# Overclock Failure



## BigCoolBob (May 14, 2008)

Hi everyone, this is my first visit here, so please be gentle 

About 6 months ago, a friend of mine built me a nice little gaming rig and overcloked it (air cooled). He used an Intel E6420 and cooled it with a 120mm fan and a heatsink. He tested the overclock to death over the course of about 5 days, and at the end he handed me my new system with a stable overclock of 3.88ghz. 

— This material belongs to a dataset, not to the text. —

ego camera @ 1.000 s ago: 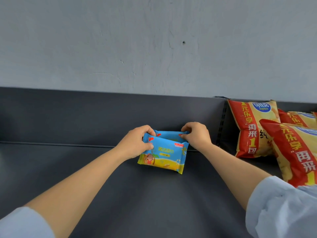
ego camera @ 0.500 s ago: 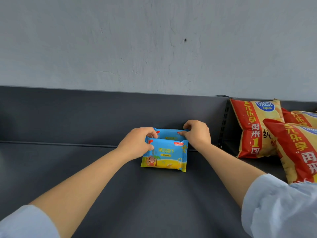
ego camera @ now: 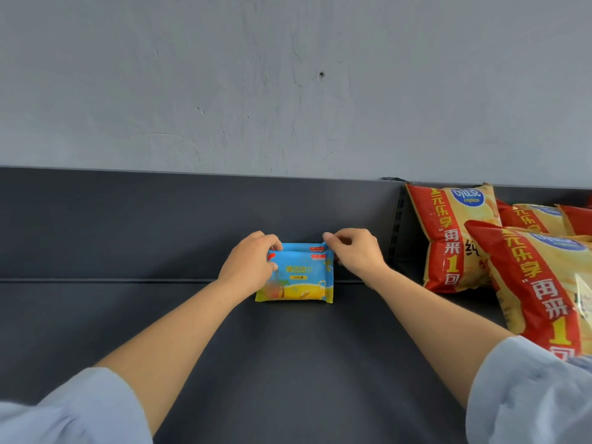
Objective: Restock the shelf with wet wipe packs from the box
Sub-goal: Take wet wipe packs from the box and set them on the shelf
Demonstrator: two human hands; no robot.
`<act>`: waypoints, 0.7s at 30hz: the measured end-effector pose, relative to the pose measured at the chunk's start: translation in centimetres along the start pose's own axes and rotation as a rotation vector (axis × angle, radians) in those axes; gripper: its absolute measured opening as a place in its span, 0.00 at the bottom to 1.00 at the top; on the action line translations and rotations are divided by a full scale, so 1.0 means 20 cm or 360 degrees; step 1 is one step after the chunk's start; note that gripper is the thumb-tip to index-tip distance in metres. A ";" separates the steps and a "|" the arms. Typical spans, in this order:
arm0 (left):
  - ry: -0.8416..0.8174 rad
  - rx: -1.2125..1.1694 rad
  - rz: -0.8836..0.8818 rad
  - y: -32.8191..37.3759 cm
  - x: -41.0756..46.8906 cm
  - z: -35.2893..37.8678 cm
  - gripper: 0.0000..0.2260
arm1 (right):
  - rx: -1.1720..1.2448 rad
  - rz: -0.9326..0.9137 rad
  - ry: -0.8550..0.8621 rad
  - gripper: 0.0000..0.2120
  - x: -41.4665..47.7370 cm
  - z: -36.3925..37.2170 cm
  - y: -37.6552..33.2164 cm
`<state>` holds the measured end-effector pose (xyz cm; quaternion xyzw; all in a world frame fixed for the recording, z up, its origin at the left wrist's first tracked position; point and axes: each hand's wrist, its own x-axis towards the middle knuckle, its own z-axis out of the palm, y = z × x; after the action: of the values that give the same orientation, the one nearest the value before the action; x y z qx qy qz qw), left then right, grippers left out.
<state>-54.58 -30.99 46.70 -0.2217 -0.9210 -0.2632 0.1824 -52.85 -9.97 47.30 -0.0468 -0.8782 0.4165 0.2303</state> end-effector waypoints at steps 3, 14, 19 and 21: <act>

For 6 months I have had no problems at all and all has been well. On Sunday evening I switched it on to do a spot of online gaming and noted a slower boot up than normal. I checked the system info and the processors were running at 2.13ghz (factory speed) and the overclock seemed to have stopped working. It was fine on Sunday afternoon when I was doing some uni work on it and nothing had happened to it between then and the evening.

Can anyone offer any insights into why this could have happened and what, if anything, I can do to resolve it. I cannot get hole of my friend who bought it as he has since moved to London.

I know a little bit about overclocking, but am still an absolute novice, so if you can help, please could you try and keep it simple, Im a bit dim :grin:

Many thanks in advance for your help


----------



## linderman (May 20, 2005)

Hello :wave:




sounds to me as if your system did an auto restart on its own >>>> when it does this it will often times revert its bios settings to default which would be your lower clock speed

although I must admit >>>>>> I am VERY skeptical of an E6420 being stable at 3.88 GHZ 


to get started getting you back to your overclock / lets hope your buddy stored your overclock settings in the bios

enter the bios / then look for a section which has an "F" key named after it >>>>> 


example


Press F12 to *Load Bios from C*MOS .......... try that and HOPE your buddy was expereienced enough to save your HYPER speed settings in there >>>> if he did then you can select that profile and hit save and enter >>>>> when you re-boot all his settings will be active ???????


to review this info / check your motherboard manual 



keep us posted with your progress


best regards


joe


----------